Услыхав эти слова, Надод с облегчением перевел дух. Во время этого разговора у него на лбу стояли капли холодного пота. Ночь между тем надвигалась, становилось все темнее и темнее. Вздумай кто-нибудь случайно зажечь лампы на четверть часа раньше, – и он бы погиб. Степенно, неторопливо сторож выбрал из связки большой ключ, отпер дверь и пропустил сестру милосердия вперед.
– Как есть, ни зги не видно! – проворчал он досадливо. – Что бы им зажечь лампы?.. А все экономия… Дайте мне вашу руку, сестра, я вас поведу.
– Нет, благодарю вас, я вижу достаточно хорошо, – отвечал Надод с редким присутствием духа.
Протяни только он сторожу свою мощную длань, его сейчас же бы узнали.
– Ну, как угодно, – равнодушно заметил сторож.
Он шел по коридору, насвистывая какой-то мотив. Надод шел сзади, стараясь как можно тише ступать. Через каждые десять метров сторож отпирал железную дверь, потом каждая из них захлопывалась со зловещим глухим стуком. К счастью, никто не попадался навстречу: большинство служащих при тюрьме в это время обедали, иначе Надод и сторож непременно бы наткнулись на кого-нибудь из надзирателей, которые часто прохаживались по коридорам с фонарем в руке.
Вдруг Надод почувствовал, что холодеет от ужаса.
Он вспомнил, что по тюремным правилам всякий посетитель должен пройти через канцелярию, где удостоверялась его личность при входе и выходе. Канцелярия была, конечно, хорошо освещена, и Надода узнают там непременно.
Как и везде, между служащими в тюрьме и чиновниками канцелярии была глухая вражда. Как будут рады эти чернильные души подцепить сторожа, так наивно готовившегося выпустить на свободу одного из заключенных – и кого же? – Надода Красноглазого, самого страшного бандита! О, тогда такая поднимется кутерьма…
Все это разом промелькнуло в голове Надода, и он уже подумывал о том, не лучше ли, во избежание скандала, открыться сторожу, который преспокойно отведет его обратно в камеру и даже будет ему очень благодарен за избавление от неприятности. Из чувства признательности сторож, быть может, сам потом поможет ему убежать…
В ушах Надода заранее звучали хохот и глумленье, которые, конечно, не замедлили бы поднять сонм торжествующих чиновников. Да, нечего делать, нужно этот скандал устранить.
Надод уже протянул руку, чтобы хлопнуть сторожа по плечу, как вдруг последний обернулся сам и с живостью спросил:
– Скажите, пожалуйста, сестра: вас директор через канцелярию провел? Видели вас эти чернильные души?
Сказано это было с неподражаемым презрением.
Надоду блеснул луч спасения. Железный этот человек волновался, как нервная женщина.
– Нет! – произнес он с усилием. – Господин директор провел меня прямо в камеру.
– В таком случае мы и теперь пройдем тем же путем. Чернильные души будут очень рады случаю отметить нарушение правил. Правда, они попридержат язык за зубами, потому что сделал это сам господин директор, но все-таки лучше с ними не связываться… Пойдемте сюда. Я вас выведу прямо на гауптвахту.
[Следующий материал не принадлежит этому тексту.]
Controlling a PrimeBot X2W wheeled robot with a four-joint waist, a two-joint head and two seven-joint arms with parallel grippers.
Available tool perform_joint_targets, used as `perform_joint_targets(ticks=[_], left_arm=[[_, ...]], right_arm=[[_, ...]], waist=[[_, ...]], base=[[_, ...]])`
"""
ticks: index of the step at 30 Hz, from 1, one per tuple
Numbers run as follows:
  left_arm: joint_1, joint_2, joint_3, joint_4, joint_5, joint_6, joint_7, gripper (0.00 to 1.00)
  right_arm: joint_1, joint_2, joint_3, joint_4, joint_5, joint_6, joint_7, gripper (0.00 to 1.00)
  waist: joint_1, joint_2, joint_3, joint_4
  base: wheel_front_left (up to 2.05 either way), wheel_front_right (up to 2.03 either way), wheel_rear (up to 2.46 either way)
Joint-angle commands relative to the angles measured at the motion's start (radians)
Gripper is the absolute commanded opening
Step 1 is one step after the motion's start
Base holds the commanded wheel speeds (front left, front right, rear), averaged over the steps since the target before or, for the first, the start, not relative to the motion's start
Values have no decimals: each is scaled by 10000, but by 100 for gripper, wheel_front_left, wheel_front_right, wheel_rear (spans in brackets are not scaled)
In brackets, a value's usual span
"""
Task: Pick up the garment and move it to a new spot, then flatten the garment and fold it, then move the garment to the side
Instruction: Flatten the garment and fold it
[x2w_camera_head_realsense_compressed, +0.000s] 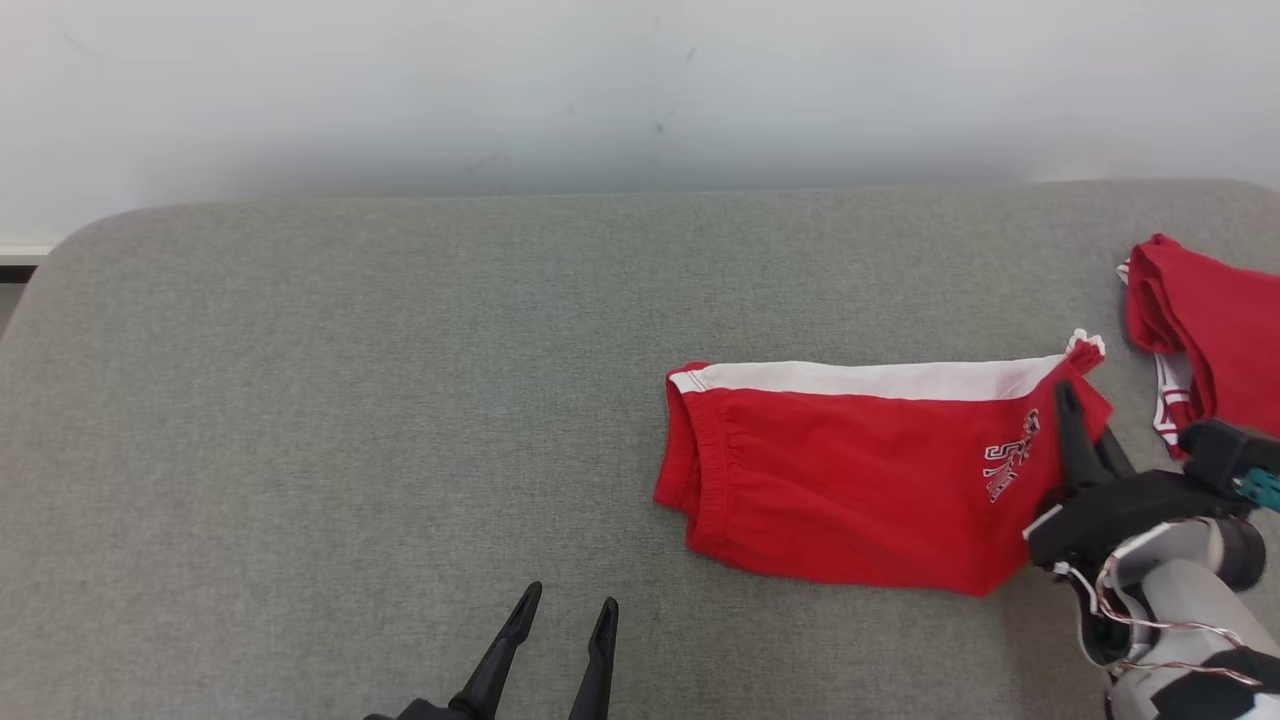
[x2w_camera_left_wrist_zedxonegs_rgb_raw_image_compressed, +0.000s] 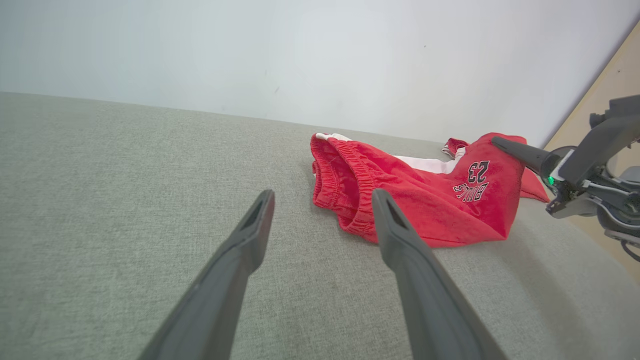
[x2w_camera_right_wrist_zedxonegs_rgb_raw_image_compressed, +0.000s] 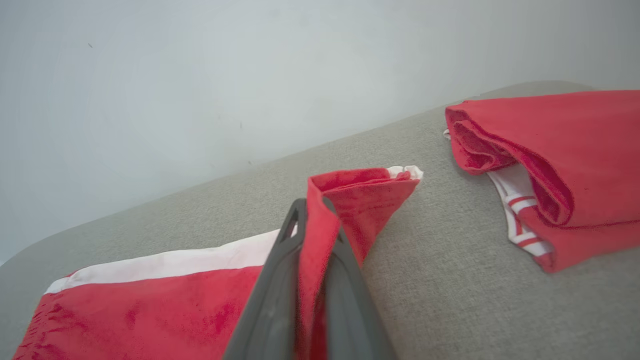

Сторож повернул в боковой коридор, отворил дверь на гауптвахту и, выпустив Надода, объявил:
– По приказанию господина директора.
– Пароль? – спросил унтер-офицер.
– Бдительность и верность! – шепнул сторож на ухо солдату.
– Проходите! – сказал унтер-офицер.
Лицо Надода было совершенно закрыто покрывалом.
Сторож проводил его до самого выхода.
– До свидания, честная мать! – сказал наивный человек и низко поклонился.
– До свидания, мой друг, – прошептал бандит и, не спеша, вышел на улицу, скрестив на груди руки в широких рукавах. Надод был свободен.
В пятидесяти шагах от тюрьмы его уже дожидался мнимый пастор с каретою, запряженною парой быстрых коней. Надод вскочил в экипаж, который понесся, как вихрь.